*What is needed*. Would you transcribe each entry exactly as it stands, omitting the pictures?

Content starts

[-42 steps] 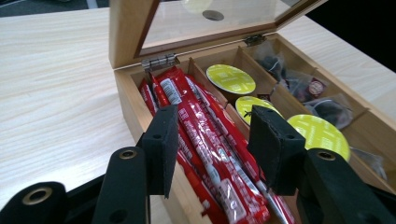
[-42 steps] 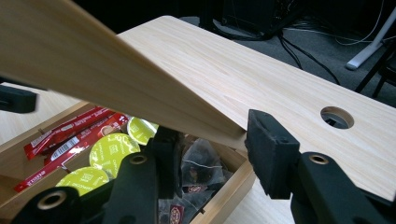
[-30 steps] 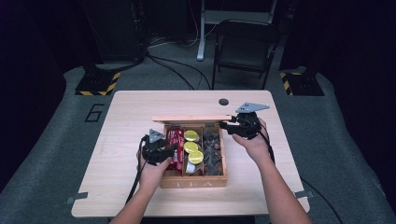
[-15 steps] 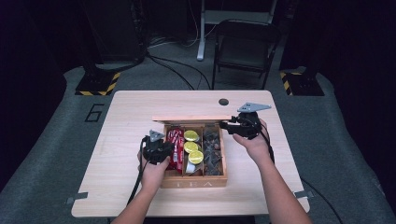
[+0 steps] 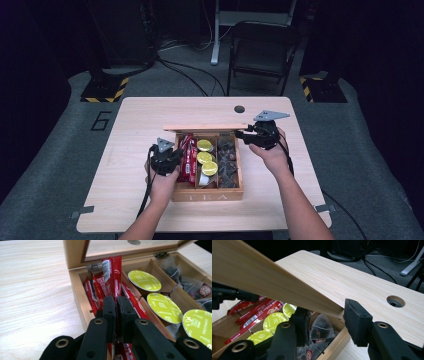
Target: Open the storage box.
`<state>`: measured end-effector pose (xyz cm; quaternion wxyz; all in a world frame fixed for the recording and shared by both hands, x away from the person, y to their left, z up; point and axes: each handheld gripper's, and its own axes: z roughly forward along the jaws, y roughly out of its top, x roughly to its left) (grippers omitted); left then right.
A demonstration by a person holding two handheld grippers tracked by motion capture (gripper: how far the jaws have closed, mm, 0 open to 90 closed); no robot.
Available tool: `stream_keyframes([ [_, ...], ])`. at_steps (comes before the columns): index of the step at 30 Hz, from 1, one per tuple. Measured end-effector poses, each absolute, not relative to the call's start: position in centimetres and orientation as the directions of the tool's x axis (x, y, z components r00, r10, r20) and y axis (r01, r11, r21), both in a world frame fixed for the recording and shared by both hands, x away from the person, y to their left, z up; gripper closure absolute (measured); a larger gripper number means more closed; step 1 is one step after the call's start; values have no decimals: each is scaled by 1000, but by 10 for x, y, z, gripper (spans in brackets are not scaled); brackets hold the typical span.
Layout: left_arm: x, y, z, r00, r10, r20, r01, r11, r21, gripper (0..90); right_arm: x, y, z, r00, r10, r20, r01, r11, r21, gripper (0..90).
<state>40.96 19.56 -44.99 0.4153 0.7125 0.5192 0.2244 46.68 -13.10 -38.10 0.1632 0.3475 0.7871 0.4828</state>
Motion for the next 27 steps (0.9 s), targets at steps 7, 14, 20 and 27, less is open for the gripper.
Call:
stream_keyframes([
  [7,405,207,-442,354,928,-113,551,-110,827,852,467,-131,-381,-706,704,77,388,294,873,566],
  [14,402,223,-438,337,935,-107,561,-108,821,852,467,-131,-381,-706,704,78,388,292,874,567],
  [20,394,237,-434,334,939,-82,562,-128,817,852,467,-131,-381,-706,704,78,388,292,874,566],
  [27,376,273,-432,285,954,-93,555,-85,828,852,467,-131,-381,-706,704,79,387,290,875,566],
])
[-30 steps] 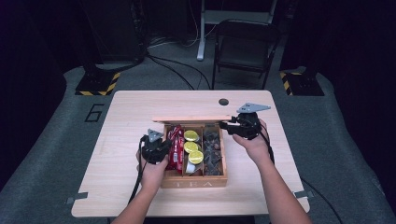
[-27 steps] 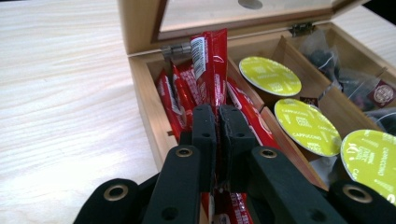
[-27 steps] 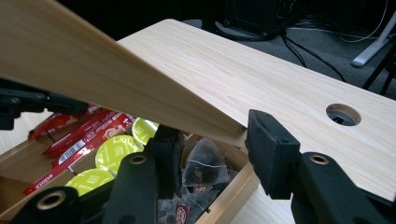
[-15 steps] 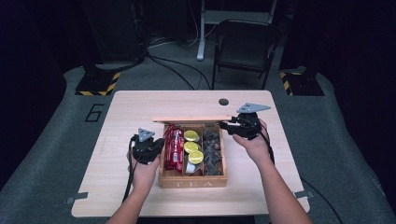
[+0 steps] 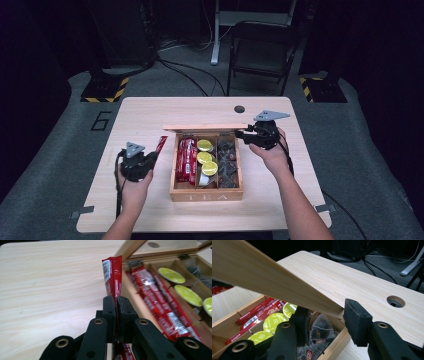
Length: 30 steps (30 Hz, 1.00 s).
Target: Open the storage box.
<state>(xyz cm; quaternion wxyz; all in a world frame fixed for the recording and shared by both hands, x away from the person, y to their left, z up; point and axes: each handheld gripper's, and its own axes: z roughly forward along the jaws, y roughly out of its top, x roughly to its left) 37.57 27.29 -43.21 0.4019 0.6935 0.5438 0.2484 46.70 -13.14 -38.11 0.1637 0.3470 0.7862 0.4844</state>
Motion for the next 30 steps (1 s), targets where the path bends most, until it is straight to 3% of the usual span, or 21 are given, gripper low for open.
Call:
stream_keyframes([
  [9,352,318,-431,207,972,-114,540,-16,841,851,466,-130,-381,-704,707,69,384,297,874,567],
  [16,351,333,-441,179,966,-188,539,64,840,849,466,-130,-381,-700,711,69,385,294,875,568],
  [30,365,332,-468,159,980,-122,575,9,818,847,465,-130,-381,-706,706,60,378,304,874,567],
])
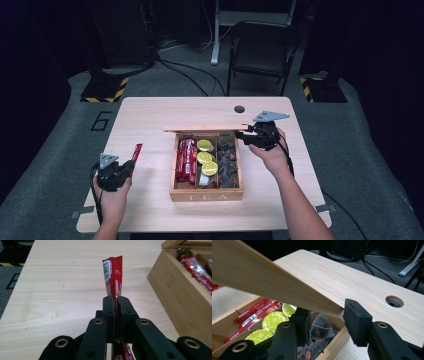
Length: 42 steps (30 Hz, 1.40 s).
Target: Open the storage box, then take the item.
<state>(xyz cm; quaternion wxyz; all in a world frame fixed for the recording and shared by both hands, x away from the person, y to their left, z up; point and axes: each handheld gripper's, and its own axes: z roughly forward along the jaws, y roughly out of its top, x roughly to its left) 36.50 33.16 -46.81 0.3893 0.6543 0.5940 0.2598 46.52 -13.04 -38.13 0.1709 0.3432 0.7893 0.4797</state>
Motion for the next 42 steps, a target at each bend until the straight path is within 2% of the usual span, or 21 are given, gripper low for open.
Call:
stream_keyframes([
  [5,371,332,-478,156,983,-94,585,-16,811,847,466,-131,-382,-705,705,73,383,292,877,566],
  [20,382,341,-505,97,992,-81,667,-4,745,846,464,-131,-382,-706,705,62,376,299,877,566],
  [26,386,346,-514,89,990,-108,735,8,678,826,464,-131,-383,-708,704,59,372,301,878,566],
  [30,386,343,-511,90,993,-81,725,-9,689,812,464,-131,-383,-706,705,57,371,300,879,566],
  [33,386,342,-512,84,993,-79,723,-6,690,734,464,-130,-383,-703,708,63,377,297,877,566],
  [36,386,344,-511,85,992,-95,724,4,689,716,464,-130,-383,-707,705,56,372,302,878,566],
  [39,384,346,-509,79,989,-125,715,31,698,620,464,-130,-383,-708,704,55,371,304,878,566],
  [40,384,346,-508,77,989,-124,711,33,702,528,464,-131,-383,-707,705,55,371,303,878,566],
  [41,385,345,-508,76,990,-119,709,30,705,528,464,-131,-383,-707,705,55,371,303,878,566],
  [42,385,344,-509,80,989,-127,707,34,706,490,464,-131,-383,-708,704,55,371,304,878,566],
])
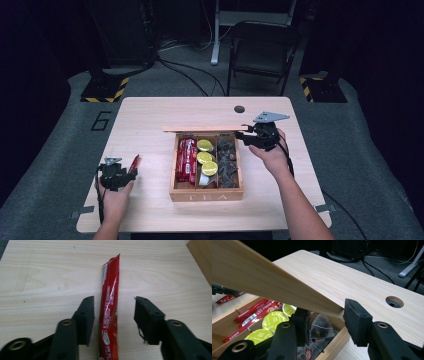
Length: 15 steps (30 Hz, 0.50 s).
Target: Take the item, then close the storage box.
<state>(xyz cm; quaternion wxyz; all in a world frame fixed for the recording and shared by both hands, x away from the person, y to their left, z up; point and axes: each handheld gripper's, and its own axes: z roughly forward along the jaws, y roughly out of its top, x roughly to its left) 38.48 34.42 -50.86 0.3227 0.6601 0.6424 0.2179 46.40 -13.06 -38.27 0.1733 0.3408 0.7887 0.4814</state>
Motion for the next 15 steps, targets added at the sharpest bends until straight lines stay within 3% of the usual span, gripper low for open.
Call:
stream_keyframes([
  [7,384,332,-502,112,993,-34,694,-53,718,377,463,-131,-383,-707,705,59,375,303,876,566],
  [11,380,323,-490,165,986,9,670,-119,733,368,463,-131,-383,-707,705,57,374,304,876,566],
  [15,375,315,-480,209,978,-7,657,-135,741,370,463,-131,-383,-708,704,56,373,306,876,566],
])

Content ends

*Answer space*.
[-42 steps] 
[-42 steps] 
[-30 steps] 
[-15 steps] 
[+0 steps] 
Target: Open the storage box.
`<state>`: measured end-effector pose (xyz cm; quaternion wxyz; all in a world frame fixed for the recording and shared by both hands, x away from the person, y to their left, z up; point and axes: each handheld gripper's, and its own axes: z roughly forward along the jaws, y roughly out of its top, x roughly to its left) (grippers omitted); left then right.
A demonstration by a person holding two handheld grippers tracked by motion capture (gripper: how far the jaws have closed, mm, 0 open to 90 closed); no robot.
Available tool: `stream_keyframes([ [_, ...], ])`. at_steps (comes before the columns): index of the step at 30 Hz, from 1, one per tuple. Measured end-effector poses, each absolute, not relative to the call's start: position in centimetres and orientation as the directions of the tool's x axis (x, y, z components r00, r10, r20) and y axis (r01, r11, r21), both in a world frame fixed for the recording and shared by both hands, x away from the person, y to their left, z up; gripper closure absolute (measured); a larger gripper number means more closed; step 1 is one step after the call's start; values have no decimals: each is scaled by 1000, but by 10 for x, y, z, gripper (spans in brackets are not scaled); brackets hold the typical span.
Layout: left_arm: x, y, z, r00, r10, r20, r01, r11, r21, gripper (0..90); right_arm: x, y, z, r00, r10, r20, r01, r11, r21, gripper (0..90).
<state>40.96 19.56 -44.99 0.4153 0.7125 0.5192 0.2244 46.68 -13.10 -38.10 0.1632 0.3475 0.7871 0.4828</state>
Motion for the next 27 steps (0.9 s), targets at steps 7, 14, 20 and 27, less is open for the gripper.
Call:
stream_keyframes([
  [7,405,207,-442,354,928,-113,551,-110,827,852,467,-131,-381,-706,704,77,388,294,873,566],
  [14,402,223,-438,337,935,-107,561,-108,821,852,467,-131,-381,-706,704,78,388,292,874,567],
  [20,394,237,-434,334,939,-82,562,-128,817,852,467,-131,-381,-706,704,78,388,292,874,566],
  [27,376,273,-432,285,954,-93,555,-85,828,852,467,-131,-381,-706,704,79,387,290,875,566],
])
[-30 steps] 
[-27 steps] 
[-27 steps] 
[-15 steps] 
[+0 steps] 
Length: 30 steps (30 Hz, 1.00 s).
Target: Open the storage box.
<state>(xyz cm; quaternion wxyz; all in a world frame fixed for the recording and shared by both hands, x away from the person, y to their left, z up; point and axes: each handheld gripper's, and its own axes: z roughly forward along the jaws, y roughly out of its top, x roughly to its left) 37.57 27.29 -43.21 0.4019 0.6935 0.5438 0.2484 46.70 -13.14 -38.11 0.1637 0.3470 0.7862 0.4844</state>
Motion for the next 30 steps (1 s), targets where the path bends most, until it is straight to 3% of the usual span, or 21 are given, gripper low for open.
Call:
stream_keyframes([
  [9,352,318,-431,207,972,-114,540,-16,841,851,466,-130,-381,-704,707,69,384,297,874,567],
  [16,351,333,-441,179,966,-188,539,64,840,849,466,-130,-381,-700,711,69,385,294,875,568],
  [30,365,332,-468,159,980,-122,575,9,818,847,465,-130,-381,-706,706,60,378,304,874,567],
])
Length: 42 steps (30 Hz, 1.40 s).
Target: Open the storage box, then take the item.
<state>(xyz cm; quaternion wxyz; all in a world frame fixed for the recording and shared by both hands, x away from the person, y to their left, z up; point and axes: each handheld gripper's, and its own axes: z roughly forward along the jaws, y roughly out of its top, x roughly to its left) 36.50 33.16 -46.81 0.3893 0.6543 0.5940 0.2598 46.52 -13.04 -38.13 0.1709 0.3432 0.7893 0.4797</state>
Motion for the next 42 steps, a target at each bend until the straight path is within 2% of the usual span, or 21 are given, gripper low for open.
Call:
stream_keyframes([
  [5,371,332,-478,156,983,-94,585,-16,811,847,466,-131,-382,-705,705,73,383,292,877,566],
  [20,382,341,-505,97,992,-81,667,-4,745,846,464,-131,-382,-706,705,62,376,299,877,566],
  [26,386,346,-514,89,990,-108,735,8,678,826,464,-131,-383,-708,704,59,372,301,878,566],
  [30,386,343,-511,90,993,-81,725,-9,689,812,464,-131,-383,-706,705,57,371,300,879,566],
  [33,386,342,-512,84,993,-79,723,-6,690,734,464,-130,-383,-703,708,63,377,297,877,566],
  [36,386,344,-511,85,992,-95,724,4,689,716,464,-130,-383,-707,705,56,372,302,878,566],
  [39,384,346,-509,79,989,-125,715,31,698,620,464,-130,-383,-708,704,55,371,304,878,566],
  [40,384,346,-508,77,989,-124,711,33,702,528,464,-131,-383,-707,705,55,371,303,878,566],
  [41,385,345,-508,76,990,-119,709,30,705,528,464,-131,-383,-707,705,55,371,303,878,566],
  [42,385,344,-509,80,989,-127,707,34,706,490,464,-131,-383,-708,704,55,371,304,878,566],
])
Length: 15 steps (30 Hz, 0.50 s).
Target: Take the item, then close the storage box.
<state>(xyz cm; quaternion wxyz; all in a world frame fixed for the recording and shared by both hands, x away from the person, y to their left, z up; point and axes: each handheld gripper's, and its own axes: z roughly forward along the jaws, y roughly out of its top, x roughly to its left) 38.48 34.42 -50.86 0.3227 0.6601 0.6424 0.2179 46.40 -13.06 -38.27 0.1733 0.3408 0.7887 0.4814</state>
Motion for the next 15 steps, targets added at the sharpest bends until straight lines stay within 3% of the usual span, gripper low for open.
Call:
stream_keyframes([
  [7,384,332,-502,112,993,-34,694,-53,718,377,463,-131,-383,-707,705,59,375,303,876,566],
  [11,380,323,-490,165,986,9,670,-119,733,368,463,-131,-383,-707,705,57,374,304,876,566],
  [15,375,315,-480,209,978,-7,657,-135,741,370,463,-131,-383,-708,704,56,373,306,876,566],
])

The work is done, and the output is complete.